Stored records:
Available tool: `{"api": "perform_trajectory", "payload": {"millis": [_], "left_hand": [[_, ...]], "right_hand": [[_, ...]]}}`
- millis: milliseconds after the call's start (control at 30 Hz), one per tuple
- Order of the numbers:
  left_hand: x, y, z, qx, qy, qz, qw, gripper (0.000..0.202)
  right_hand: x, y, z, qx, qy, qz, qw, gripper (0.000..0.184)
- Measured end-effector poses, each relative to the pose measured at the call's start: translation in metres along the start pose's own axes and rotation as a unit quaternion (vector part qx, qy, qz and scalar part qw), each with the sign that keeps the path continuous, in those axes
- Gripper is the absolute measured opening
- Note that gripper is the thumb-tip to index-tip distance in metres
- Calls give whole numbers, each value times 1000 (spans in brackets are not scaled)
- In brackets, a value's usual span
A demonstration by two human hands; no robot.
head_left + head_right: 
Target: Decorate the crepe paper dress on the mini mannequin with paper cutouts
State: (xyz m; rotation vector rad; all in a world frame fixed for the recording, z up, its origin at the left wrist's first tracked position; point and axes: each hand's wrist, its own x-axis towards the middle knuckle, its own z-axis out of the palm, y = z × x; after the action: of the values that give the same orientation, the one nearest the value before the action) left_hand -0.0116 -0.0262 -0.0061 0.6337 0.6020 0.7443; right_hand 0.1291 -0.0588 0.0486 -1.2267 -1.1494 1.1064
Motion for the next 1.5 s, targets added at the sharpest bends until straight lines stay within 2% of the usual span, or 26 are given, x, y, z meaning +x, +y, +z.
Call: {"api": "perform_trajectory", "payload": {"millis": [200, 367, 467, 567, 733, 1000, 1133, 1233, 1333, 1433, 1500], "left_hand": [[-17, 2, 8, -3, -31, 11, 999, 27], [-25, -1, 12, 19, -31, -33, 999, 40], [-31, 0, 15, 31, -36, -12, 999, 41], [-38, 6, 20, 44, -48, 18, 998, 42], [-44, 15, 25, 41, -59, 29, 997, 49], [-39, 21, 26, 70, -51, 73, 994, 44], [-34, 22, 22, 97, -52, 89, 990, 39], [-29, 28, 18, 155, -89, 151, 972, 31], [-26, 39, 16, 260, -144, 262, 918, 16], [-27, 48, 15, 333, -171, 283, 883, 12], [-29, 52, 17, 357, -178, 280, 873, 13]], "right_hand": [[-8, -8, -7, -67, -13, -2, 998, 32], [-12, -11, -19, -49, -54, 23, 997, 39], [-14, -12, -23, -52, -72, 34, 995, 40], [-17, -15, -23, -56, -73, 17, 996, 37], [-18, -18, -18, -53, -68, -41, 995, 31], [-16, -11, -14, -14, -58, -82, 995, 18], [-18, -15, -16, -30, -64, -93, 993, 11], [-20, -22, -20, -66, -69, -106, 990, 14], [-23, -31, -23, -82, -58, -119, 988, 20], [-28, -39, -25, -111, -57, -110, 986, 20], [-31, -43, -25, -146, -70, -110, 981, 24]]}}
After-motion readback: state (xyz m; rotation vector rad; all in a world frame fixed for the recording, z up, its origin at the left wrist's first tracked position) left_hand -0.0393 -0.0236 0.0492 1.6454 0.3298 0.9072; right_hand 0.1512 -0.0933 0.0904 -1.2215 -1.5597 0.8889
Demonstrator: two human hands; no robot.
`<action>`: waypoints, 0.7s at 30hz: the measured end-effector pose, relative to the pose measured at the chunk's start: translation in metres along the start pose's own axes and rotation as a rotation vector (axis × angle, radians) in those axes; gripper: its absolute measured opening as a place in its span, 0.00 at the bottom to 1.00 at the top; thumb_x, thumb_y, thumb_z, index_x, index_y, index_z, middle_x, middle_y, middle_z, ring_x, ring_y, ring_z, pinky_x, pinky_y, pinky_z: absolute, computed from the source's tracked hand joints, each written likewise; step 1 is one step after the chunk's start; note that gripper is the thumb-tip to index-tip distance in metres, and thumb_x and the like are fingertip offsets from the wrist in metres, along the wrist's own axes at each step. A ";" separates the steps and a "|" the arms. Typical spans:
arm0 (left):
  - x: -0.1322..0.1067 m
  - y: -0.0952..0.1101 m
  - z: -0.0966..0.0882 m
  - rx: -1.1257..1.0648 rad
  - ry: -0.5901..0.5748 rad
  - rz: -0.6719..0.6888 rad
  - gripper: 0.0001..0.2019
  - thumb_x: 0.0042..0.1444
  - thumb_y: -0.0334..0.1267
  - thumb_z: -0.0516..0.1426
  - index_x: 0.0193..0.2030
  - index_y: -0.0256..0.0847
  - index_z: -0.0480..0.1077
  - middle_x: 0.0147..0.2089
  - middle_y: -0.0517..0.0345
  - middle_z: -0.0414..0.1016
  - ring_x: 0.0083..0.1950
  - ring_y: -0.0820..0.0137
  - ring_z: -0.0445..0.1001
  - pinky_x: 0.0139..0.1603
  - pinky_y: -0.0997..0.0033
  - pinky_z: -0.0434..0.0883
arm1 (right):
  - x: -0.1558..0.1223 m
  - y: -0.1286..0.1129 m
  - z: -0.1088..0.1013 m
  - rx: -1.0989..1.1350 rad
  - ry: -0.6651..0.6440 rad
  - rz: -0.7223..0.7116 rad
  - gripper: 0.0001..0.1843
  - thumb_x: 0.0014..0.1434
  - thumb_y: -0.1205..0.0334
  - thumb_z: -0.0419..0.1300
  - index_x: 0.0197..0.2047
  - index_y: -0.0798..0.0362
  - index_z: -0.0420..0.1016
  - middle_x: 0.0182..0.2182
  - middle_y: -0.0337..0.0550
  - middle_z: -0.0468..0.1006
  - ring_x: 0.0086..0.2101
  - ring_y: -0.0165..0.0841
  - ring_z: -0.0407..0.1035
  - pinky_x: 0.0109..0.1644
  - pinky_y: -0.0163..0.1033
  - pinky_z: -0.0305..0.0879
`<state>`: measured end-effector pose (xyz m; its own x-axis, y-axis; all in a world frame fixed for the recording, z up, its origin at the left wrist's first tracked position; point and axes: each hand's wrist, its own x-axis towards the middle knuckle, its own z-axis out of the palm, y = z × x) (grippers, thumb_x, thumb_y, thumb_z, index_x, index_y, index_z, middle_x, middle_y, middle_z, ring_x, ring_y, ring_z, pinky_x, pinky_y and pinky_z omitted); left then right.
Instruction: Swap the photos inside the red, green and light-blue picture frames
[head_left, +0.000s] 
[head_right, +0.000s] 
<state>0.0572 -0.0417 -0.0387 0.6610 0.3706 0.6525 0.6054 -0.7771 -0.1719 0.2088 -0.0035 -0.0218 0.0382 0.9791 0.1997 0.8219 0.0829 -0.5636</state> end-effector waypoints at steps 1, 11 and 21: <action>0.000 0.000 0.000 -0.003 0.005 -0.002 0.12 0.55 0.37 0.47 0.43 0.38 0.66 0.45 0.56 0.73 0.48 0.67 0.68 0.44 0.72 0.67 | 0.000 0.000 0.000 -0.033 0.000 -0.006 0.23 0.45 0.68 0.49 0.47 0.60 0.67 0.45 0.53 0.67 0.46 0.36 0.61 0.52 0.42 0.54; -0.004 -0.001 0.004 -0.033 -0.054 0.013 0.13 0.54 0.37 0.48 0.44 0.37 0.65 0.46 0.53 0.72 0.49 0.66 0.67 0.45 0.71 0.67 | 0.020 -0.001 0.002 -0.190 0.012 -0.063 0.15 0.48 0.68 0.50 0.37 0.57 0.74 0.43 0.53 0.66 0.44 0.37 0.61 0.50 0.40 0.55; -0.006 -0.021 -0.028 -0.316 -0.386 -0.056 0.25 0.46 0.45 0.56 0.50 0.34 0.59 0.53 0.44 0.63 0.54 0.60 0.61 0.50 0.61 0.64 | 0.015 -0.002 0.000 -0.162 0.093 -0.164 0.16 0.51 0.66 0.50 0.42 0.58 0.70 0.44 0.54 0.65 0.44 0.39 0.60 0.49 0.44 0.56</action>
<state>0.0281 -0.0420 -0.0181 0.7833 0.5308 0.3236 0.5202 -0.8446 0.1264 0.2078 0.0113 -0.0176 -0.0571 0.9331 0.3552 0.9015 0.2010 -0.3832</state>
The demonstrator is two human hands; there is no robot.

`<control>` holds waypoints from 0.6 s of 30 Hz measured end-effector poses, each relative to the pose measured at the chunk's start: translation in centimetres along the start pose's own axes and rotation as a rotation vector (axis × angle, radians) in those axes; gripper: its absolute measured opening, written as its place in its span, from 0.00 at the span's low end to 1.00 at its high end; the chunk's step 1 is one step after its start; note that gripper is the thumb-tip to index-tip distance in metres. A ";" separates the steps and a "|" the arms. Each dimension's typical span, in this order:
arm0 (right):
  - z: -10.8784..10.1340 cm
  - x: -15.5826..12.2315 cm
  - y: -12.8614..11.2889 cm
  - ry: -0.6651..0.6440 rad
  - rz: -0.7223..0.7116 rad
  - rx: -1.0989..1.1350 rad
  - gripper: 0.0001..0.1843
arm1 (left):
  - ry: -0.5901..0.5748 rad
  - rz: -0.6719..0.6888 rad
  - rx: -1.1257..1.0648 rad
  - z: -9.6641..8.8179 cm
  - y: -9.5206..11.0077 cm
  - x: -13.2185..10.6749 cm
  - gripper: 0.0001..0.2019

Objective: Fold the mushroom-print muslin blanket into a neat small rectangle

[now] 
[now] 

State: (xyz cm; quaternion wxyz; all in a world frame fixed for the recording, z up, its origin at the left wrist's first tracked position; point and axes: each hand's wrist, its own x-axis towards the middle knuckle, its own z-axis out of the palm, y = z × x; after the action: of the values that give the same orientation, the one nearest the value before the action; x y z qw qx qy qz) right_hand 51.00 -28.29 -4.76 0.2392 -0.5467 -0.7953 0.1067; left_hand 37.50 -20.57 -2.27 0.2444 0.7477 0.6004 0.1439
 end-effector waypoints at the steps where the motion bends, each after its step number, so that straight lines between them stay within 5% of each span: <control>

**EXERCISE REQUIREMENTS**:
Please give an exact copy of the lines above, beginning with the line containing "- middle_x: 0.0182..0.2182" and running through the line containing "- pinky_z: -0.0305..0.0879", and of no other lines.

**ANSWER TO THIS PROBLEM**:
  - middle_x: 0.0182..0.2182
  - middle_y: -0.0337..0.0550
  - middle_z: -0.0468..0.1006
  - ring_x: 0.0086..0.2101
  - ring_y: -0.0165..0.0841
  - ring_z: -0.0407..0.1035
  - pinky_x: 0.0109..0.1644
  - pinky_y: -0.0163..0.1033
  - pinky_z: -0.0305..0.0879

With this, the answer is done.